The entries below contain pictures. Write out only the lines from the line with "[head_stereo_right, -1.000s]" up to and including the line with "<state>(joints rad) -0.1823", exactly, without them.
::: MATERIAL TO PROCESS
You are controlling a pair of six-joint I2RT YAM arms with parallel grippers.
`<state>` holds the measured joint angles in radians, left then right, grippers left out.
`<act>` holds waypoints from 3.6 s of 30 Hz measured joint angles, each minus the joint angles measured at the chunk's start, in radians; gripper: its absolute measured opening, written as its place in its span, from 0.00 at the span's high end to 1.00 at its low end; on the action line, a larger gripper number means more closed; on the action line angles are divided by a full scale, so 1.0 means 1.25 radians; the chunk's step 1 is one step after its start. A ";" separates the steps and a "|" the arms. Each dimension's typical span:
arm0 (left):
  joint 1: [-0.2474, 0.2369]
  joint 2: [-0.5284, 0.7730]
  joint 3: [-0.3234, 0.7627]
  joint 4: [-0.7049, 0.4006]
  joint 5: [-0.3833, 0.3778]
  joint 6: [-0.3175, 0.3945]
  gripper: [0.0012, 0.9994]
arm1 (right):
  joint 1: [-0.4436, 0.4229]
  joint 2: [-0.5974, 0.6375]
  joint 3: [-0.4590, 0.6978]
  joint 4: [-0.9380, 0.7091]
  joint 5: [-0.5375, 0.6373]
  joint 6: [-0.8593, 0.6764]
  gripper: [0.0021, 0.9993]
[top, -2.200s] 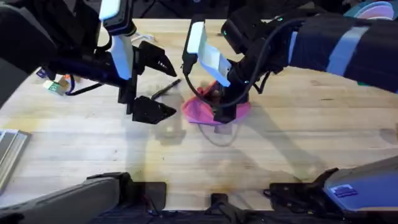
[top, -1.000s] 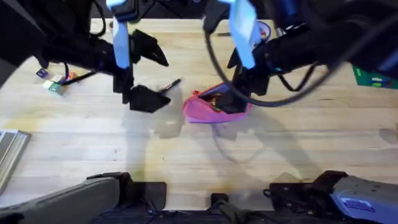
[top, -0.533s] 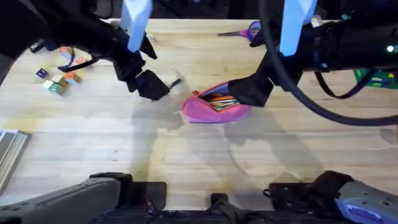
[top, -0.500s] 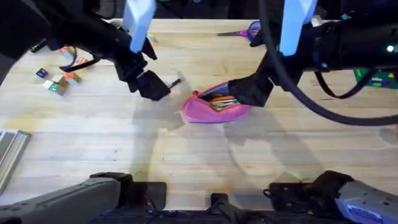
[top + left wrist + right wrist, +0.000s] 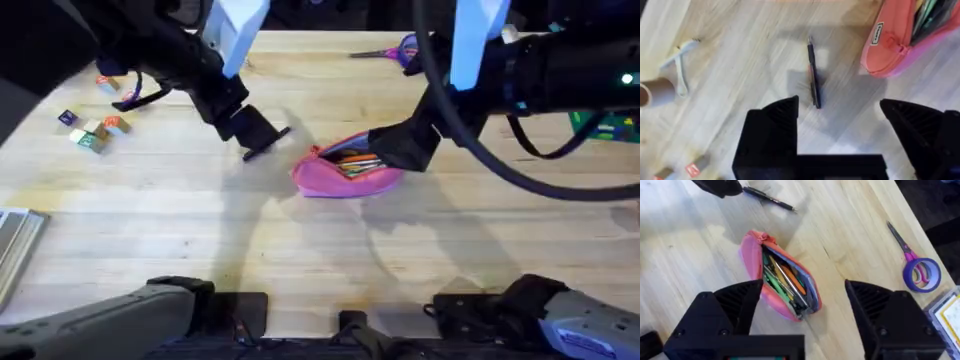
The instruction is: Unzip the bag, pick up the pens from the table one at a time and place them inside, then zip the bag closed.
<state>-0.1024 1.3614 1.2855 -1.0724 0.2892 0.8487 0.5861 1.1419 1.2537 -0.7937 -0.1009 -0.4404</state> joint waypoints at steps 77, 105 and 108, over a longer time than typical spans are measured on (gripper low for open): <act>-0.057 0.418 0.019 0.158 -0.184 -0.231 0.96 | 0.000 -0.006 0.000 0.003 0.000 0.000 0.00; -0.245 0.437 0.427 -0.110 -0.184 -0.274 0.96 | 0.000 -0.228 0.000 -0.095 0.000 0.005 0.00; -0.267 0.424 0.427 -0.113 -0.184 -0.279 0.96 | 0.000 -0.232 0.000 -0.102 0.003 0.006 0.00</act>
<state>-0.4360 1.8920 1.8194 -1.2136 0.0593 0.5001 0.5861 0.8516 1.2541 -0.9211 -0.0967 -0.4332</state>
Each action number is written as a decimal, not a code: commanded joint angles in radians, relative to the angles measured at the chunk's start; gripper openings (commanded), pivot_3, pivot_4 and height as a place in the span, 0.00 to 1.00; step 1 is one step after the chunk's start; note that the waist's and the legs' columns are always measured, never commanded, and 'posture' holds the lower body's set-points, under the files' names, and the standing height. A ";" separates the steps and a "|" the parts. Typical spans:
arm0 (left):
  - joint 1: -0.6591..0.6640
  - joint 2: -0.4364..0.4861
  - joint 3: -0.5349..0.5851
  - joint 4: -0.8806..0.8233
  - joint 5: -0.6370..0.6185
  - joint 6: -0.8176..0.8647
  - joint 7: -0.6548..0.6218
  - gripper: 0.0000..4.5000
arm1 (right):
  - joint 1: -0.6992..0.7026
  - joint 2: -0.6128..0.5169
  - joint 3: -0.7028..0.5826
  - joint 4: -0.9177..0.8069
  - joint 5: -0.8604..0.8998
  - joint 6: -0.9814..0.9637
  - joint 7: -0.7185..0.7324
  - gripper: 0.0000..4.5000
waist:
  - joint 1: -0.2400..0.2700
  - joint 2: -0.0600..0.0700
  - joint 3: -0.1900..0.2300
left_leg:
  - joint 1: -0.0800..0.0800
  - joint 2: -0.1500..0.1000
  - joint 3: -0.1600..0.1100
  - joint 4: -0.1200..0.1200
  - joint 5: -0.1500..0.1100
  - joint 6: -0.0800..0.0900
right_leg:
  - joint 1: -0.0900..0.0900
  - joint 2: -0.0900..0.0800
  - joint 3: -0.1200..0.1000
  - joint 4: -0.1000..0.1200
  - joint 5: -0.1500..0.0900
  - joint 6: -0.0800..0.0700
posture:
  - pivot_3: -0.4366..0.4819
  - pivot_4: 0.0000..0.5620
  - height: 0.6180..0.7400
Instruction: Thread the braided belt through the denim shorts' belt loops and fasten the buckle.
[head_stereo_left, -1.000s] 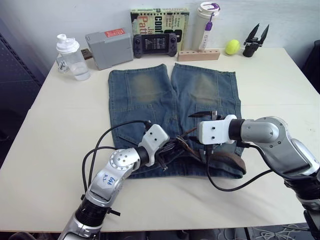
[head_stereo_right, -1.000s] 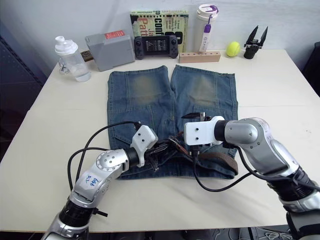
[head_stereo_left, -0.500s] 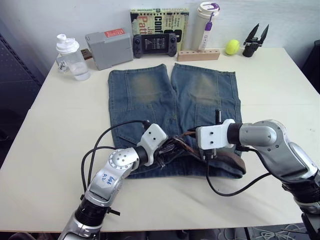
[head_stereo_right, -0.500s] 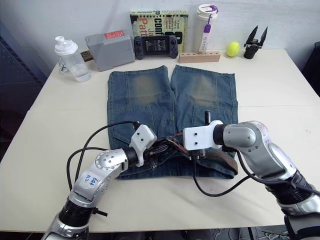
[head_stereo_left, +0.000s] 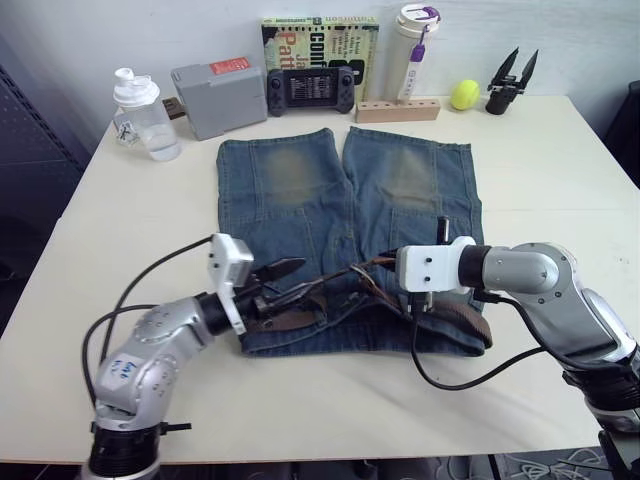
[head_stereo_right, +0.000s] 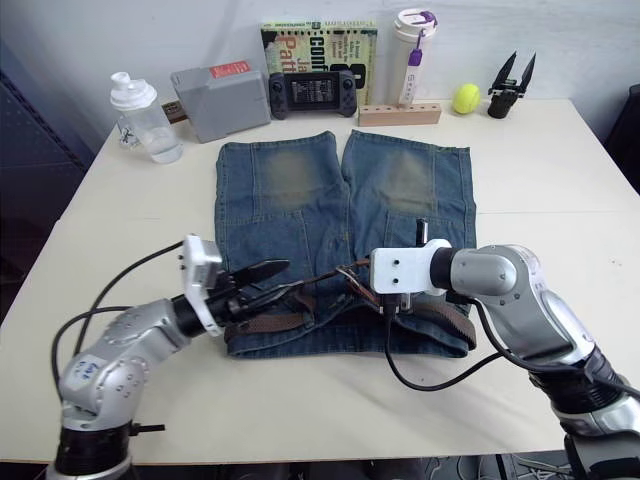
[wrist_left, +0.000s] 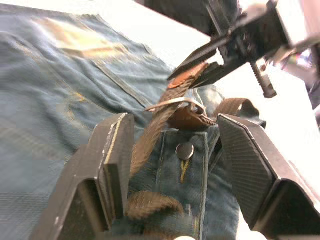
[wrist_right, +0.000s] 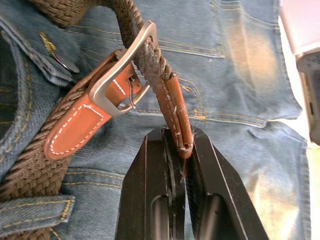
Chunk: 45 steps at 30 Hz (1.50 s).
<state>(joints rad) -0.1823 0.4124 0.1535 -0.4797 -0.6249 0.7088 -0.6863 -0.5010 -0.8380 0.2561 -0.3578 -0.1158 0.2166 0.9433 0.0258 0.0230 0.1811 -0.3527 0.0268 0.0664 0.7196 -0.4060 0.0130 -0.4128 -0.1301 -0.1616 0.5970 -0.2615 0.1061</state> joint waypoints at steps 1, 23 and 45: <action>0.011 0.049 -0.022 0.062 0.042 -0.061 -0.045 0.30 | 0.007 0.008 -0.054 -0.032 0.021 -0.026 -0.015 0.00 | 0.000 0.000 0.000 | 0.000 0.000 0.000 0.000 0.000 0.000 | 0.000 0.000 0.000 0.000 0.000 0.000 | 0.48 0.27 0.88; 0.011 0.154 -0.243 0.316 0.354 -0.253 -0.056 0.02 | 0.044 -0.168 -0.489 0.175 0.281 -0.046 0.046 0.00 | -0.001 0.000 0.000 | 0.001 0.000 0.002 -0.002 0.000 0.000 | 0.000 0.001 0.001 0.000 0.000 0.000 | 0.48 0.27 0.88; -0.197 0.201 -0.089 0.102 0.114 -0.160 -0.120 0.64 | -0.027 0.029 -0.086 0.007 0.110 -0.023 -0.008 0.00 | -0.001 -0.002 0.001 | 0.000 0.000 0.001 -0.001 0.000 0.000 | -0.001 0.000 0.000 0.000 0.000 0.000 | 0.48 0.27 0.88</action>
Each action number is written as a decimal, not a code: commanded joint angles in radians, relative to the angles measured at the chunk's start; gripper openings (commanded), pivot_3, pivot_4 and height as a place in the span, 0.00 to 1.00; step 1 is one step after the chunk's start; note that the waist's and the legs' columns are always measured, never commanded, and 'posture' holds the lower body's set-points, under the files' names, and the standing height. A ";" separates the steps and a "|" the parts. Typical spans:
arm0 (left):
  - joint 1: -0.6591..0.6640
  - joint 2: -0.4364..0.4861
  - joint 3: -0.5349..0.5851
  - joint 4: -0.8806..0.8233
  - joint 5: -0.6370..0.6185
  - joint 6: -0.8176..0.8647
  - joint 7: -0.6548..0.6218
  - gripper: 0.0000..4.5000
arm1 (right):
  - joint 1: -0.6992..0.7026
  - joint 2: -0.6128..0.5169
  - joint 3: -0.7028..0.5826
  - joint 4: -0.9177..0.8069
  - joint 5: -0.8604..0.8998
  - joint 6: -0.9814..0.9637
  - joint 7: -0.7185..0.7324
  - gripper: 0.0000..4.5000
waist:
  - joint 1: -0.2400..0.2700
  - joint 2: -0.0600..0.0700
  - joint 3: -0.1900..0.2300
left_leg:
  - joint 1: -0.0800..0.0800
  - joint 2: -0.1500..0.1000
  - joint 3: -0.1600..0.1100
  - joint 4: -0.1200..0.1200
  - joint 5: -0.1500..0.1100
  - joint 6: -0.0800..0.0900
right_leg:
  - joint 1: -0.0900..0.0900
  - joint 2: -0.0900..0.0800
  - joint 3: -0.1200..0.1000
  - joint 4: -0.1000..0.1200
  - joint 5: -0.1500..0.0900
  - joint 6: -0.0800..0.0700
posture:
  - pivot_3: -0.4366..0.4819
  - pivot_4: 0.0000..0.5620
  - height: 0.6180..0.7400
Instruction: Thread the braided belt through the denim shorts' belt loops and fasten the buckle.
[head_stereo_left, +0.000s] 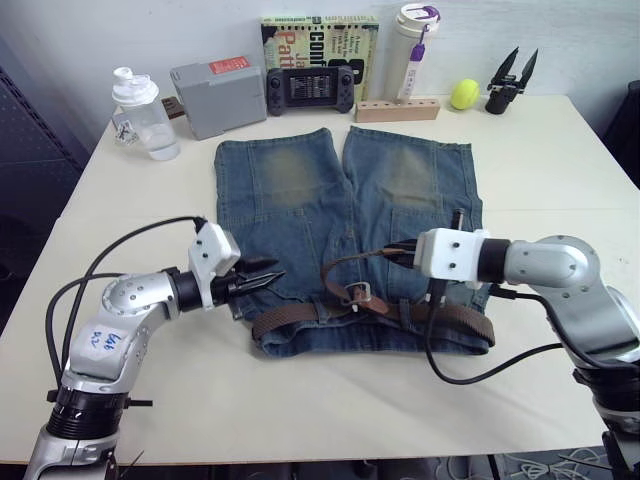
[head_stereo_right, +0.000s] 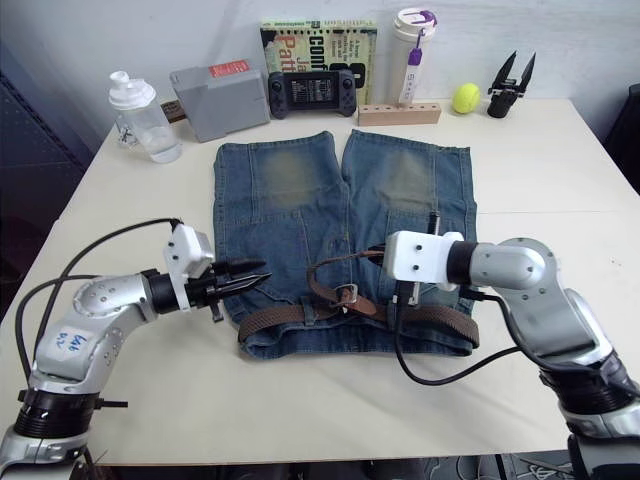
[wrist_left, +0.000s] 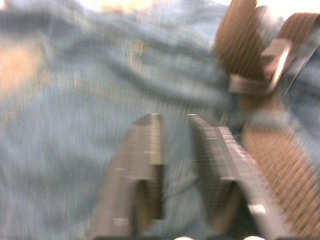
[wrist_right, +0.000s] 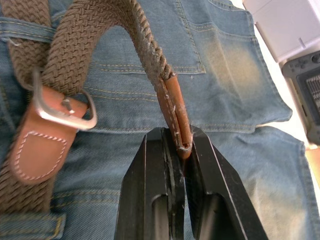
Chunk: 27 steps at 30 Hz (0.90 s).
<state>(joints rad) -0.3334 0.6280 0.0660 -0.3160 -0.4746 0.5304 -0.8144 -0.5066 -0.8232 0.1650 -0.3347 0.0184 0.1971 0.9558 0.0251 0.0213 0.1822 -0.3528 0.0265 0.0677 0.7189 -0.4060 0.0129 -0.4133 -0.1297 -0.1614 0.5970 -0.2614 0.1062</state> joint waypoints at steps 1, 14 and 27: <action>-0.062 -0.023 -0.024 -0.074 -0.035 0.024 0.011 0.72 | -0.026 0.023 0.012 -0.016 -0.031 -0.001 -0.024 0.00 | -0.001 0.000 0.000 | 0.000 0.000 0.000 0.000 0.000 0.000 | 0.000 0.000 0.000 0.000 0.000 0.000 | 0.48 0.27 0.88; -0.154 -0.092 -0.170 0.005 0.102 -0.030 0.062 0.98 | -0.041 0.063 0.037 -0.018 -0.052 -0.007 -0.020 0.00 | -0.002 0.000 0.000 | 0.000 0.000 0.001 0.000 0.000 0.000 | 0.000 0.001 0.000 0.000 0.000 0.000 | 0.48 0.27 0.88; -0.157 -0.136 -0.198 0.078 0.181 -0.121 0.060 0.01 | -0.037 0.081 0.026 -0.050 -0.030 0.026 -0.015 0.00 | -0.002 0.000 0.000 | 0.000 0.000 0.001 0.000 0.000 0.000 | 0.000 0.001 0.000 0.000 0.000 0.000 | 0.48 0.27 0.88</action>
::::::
SOLUTION TO THIS PROBLEM:
[head_stereo_right, -1.000s] 
[head_stereo_left, -0.500s] 
[head_stereo_right, -0.500s] 
[head_stereo_left, +0.000s] 
[head_stereo_right, +0.000s] 
[wrist_left, +0.000s] 
[wrist_right, +0.000s] 
Chunk: 45 steps at 30 Hz (1.50 s).
<state>(joints rad) -0.1823 0.4124 0.1535 -0.4797 -0.6249 0.7088 -0.6863 -0.5010 -0.8380 0.2561 -0.3578 -0.1158 0.2166 0.9433 0.0258 0.0230 0.1811 -0.3527 0.0268 0.0664 0.7196 -0.4060 0.0130 -0.4128 -0.1301 -0.1616 0.5970 -0.2615 0.1061</state> joint waypoints at steps 1, 23 and 45: <action>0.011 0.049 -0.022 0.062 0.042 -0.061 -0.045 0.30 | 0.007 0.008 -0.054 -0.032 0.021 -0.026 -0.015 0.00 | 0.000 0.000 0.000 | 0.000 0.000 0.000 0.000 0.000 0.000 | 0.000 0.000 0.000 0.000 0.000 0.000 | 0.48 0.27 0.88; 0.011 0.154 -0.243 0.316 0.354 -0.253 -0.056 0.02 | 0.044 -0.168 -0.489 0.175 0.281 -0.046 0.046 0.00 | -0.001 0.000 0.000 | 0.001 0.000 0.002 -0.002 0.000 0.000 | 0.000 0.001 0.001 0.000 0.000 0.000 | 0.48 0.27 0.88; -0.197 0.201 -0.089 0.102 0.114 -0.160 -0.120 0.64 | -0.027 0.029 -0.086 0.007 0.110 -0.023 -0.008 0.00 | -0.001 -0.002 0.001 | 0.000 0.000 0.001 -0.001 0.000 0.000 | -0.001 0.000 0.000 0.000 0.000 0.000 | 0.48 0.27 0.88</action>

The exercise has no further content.